> _Records to process_:
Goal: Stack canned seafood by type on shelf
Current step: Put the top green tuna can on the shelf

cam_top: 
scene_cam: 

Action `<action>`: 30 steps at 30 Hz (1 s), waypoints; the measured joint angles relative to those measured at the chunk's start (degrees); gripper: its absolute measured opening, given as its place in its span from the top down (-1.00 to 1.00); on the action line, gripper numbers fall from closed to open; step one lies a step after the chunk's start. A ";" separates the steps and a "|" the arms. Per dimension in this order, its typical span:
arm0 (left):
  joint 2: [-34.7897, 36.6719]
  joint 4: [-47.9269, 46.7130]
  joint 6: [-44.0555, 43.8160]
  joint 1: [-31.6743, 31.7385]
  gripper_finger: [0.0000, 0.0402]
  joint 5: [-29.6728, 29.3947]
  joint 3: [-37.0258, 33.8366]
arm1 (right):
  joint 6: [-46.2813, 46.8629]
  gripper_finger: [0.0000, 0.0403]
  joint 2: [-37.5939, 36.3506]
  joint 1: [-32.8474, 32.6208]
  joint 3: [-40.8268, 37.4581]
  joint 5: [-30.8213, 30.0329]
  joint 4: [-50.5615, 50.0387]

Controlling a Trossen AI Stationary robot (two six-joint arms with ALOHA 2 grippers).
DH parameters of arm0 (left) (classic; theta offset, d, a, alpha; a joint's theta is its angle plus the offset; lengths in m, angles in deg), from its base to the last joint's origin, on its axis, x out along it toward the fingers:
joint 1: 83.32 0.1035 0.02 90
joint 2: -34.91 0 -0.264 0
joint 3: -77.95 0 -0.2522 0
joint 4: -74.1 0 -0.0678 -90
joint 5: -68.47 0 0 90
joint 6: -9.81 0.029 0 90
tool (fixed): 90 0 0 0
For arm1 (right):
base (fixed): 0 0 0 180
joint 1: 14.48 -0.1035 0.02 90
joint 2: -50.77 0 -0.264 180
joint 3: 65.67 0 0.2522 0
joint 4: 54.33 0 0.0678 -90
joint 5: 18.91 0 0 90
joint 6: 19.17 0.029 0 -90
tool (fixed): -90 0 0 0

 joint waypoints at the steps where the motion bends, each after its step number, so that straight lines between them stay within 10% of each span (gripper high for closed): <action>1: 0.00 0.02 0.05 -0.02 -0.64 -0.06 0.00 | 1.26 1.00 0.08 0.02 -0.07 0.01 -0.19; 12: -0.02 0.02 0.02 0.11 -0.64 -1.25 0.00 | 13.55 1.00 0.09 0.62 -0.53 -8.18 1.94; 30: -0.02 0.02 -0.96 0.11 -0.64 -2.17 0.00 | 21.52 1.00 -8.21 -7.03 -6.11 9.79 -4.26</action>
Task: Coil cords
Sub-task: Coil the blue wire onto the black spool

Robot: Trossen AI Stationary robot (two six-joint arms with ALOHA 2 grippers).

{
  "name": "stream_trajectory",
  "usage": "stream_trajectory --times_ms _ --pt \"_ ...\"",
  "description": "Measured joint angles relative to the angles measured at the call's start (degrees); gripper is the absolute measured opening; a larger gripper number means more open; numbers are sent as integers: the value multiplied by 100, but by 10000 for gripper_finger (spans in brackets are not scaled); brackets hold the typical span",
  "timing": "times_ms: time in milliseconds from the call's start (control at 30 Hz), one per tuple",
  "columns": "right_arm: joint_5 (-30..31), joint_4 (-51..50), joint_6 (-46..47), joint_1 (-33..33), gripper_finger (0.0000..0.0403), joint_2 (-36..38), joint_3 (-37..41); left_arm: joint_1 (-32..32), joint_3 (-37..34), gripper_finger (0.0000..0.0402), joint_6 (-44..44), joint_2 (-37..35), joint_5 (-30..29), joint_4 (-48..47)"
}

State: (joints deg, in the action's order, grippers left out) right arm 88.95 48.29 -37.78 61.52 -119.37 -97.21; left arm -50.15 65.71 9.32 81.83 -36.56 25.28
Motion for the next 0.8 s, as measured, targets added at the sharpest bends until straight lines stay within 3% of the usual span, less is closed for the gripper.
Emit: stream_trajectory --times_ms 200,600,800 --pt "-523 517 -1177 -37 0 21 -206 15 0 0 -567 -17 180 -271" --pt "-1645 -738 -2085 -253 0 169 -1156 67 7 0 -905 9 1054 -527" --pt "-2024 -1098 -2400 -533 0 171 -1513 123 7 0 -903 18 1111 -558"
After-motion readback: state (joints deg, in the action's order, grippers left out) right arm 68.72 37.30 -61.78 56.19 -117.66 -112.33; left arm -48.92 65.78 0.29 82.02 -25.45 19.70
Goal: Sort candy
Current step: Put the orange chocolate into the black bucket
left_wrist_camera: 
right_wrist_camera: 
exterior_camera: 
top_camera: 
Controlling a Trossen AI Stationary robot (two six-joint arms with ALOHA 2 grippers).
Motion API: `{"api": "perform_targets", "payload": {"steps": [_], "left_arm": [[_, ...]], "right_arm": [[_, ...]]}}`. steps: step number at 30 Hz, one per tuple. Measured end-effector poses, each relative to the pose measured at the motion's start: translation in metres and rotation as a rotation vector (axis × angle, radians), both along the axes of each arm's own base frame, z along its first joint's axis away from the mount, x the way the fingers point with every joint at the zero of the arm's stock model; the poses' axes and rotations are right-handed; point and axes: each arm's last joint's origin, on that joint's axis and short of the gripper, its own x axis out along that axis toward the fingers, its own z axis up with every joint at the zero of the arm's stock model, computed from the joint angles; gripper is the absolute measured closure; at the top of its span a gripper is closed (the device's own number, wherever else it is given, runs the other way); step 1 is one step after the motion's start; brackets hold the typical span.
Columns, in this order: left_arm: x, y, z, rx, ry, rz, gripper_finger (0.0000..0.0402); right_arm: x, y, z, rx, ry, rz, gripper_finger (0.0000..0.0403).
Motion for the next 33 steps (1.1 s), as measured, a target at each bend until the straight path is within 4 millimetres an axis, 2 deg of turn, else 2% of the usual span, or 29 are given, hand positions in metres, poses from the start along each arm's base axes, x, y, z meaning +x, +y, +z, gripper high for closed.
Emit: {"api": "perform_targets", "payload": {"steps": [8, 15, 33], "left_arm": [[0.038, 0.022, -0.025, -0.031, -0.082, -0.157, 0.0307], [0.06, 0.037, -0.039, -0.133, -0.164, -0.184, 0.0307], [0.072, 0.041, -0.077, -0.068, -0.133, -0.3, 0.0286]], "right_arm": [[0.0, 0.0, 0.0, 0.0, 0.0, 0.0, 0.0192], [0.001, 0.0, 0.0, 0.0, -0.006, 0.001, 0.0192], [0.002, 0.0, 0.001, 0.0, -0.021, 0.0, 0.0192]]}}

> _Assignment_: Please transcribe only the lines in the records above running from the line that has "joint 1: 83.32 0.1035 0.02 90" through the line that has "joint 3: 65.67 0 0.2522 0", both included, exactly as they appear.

> _Exercise solution_:
joint 1: 83.32 0.1035 0.02 90
joint 2: -34.91 0 -0.264 0
joint 3: -77.95 0 -0.2522 0
joint 4: -74.1 0 -0.0678 -90
joint 5: -68.47 0 0 90
joint 6: -9.81 0.029 0 90
tool (fixed): 90 0 0 0
For arm1 (right):
base (fixed): 0 0 0 180
joint 1: 14.48 -0.1035 0.02 90
joint 2: -50.77 0 -0.264 180
joint 3: 65.67 0 0.2522 0

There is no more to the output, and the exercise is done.